There were several words erased here, and the writer went on with what was evidently considered a dramatic finish. "'But stay,' I say to myself, 'you have Kettle. He is down in the Red Sea now, doing well. You had all along intended to promote him. Do it now, and set him to overlook this Italian salvage firm whilst the new boat is building. He is the one to see that Isaac Bird's foot doth not fall, for Captain O. Kettle is a godly man also.'"
The letter was shut off conventionally enough with the statement that the writer was Captain Kettle's truly, and ended in a post-scriptum tag to the effect that the envoy should still draw his two and a-half per cent. on net results. The actual figures had evidently not been conceded without a mental wrench, as the erasion beneath them showed, but there they stood in definite ink, and Kettle was not inclined to cavil at the process which deduced them.
However, although in his recent prosperity Kettle had assumed a hatred for risks, and bred a strong dislike for all those commercial adventures which lay beyond the ordinary rut and routine of trade, he took up his duties on the salvage steamer with a stout heart and cheerful estimate for the future. Ahead of him he had pleasant dreams of the big boat that was "building," and the increased monthly pay in store; and for the present, well, here was an owner's command, and of course that settled him firmly in the berth. He had been too long an obedient slave to shipowners of every grade to have the least fancy for disputing the imperial will of Bird, Bird and Co.

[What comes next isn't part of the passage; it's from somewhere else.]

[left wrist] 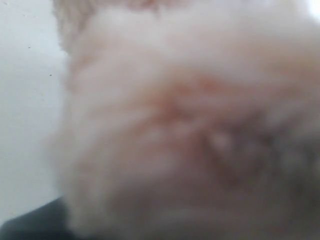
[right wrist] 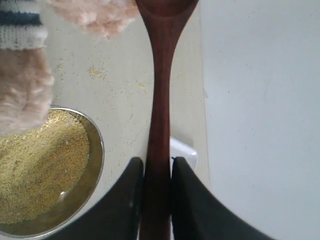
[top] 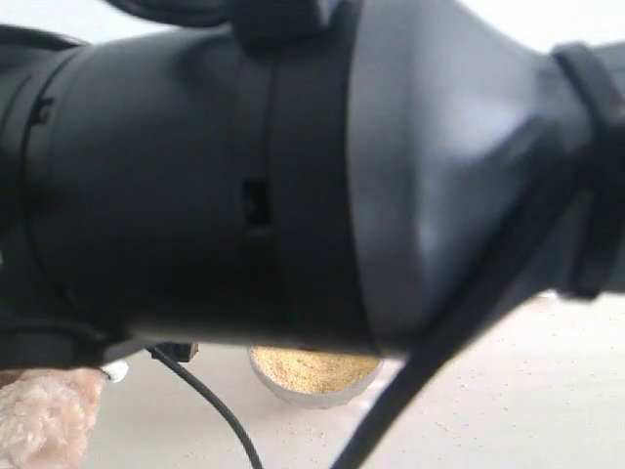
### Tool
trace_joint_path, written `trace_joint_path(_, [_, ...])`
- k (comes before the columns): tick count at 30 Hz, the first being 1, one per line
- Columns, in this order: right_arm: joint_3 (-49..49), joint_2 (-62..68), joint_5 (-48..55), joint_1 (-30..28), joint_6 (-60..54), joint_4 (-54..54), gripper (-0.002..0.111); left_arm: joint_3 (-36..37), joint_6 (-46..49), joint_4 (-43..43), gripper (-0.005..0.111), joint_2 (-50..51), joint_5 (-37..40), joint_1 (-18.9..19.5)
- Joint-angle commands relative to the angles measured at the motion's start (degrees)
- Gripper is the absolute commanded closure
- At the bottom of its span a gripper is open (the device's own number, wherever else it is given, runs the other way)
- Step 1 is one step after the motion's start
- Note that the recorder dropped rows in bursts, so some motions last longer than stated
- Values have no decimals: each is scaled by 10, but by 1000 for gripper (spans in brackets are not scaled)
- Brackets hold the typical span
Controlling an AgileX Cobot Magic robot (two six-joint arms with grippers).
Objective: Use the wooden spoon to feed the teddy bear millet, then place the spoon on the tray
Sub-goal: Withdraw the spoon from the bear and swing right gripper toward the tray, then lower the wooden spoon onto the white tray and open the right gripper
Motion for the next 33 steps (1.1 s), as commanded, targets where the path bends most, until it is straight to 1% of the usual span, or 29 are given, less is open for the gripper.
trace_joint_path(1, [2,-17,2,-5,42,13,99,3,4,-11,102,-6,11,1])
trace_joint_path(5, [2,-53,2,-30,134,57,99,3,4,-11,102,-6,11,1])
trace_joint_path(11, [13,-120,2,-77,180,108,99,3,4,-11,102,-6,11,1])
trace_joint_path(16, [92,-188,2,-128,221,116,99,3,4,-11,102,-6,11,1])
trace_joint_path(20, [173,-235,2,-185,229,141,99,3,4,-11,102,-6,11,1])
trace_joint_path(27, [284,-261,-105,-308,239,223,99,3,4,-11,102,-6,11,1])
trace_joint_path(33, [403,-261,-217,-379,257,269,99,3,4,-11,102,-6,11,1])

Murray tooted his cheerful farewells on the Parakeet's siren as the little Italian salvage boat steamed out of the baking airs of Aden harbor, and ensigns were dipped with due formality. Tazzuchi was all hospitality. He invited Kettle to damage his palate with a black Italian "Virginia" cigar with a straw up the middle; he uncorked a bottle of the Scotch whisky with his own hand, splashed away the first wineglassful to get rid of the fusel oil, and put it ready for reference when his guest should feel athirst; and he produced a couple of American pirated editions of English novels to give even intellect its dainty feast.
Kettle accepted it all with a dry civility. He had every expectation of upsetting this man's plans of robbery later on, and very possibly of coming into personal contact with him. But the ties of bread and salt did not disturb him. Though it was Tazzuchi who presented the Virginias and the novels, he took it for granted that Messrs. Bird, Bird and Co. had paid for them, and he was not averse to accepting a little luxury from the firm. The economical Isaac had cut down the commissariat on the Parakeet till a man had to be half-starved before he could stomach a meal.

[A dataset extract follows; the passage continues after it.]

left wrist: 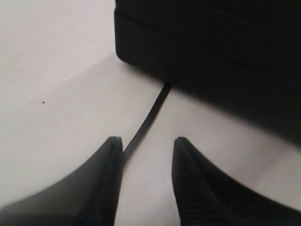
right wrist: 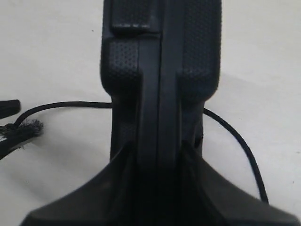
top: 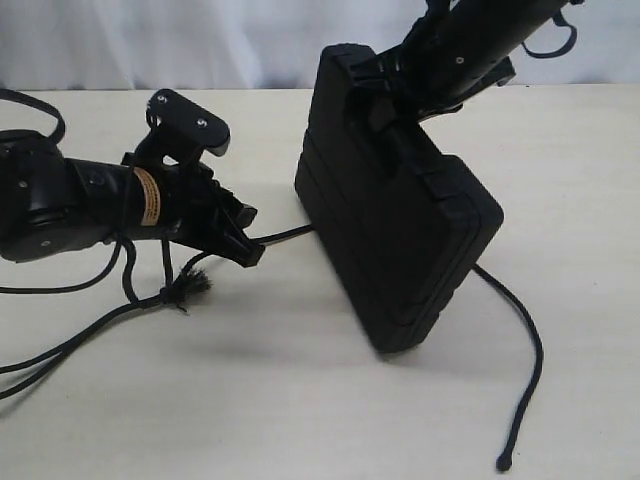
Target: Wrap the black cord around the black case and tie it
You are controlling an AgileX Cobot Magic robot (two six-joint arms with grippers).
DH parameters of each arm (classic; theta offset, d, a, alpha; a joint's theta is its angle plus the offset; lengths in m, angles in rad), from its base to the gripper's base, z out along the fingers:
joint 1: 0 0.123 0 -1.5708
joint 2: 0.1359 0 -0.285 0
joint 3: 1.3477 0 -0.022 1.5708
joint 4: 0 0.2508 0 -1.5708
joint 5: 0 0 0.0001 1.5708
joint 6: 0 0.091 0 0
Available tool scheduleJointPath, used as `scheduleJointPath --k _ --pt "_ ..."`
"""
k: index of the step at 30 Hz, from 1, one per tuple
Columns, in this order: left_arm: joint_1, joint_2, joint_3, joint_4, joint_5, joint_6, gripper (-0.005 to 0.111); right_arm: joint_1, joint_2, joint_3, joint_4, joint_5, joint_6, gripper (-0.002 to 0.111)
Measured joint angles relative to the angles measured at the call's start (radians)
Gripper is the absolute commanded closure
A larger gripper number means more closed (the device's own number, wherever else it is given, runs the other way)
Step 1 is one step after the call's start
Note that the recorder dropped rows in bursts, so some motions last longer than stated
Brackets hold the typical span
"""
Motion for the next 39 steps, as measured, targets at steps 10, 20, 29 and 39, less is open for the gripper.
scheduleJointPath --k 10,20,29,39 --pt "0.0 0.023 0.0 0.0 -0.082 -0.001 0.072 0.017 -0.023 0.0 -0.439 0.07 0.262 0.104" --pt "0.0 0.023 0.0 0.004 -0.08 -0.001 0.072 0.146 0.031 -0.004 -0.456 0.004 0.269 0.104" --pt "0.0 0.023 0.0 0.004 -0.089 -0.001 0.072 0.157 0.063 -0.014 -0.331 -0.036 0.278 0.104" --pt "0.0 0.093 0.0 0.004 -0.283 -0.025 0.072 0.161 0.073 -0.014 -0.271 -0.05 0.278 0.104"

The salvage steamer had a South of Europe leisureliness in her movements. Her utmost pace was nine knots, but, as eight was more economical for coal consumption, it was at that speed she moved. The wreck of the Grecian was out of the usual steam lane. She had, it appeared, got off her course in a fog, had run foul of a half-ebb reef which holed her in two compartments, and then been steered for the shore in the wild attempt to beach her before she sank. She had ceased floating, however, with some suddenness, and when the critical moment came not all of her people managed to scrape off with their lives in the boats. Those that stayed behind were incontinently drowned; those that got away found themselves in a gale (to which the fog gave place), and had so much trouble to keep afloat that they had no time left to make accurate determination of where their vessel sank; and when they were picked up could only give her whereabouts vaguely. However, they stated that the Grecian's mast-trucks remained above the water surface, and by these she could be found; and this fact was brought out strongly by the auctioneer who sold the wreck, and had due influence on the enterprising Alexander. "Masts!" said Alexander, who daily saw them bristling from a dock, "don't tell me you can miss masts anywhere."
But, as it chanced, it was only by a fluke that the salvage steamer stumbled across the wreck at all. She wandered for several days among an intensely dangerous archipelago, and many times over had narrow escapes from piling up her bones on one or other of those reefs with which the Red Sea in that quarter abounds. Tazzuchi navigated her in an ecstasy of nervousness, and Kettle (who regarded himself as a passenger for the time being) kept a private store of food and water-bottles handy, and saw that one of the quarter-boats was ready for hurried lowering. But nowhere did they see those mast-trucks. They did not sight so much as a scrap of floating wreckage.
There seemed, however, a good many dhow coasters dodging about in and among the reefs, and from these Kettle presently drew a deduction.
"Look here," he said to Tazzuchi one morning, "what price those gentry ashore having found the wreck already? I guess they aren't out here taking week-end trippers for sixpenny yachting cruises."
"No," said Tazzuchi, "and they aren't fishing; you can see that."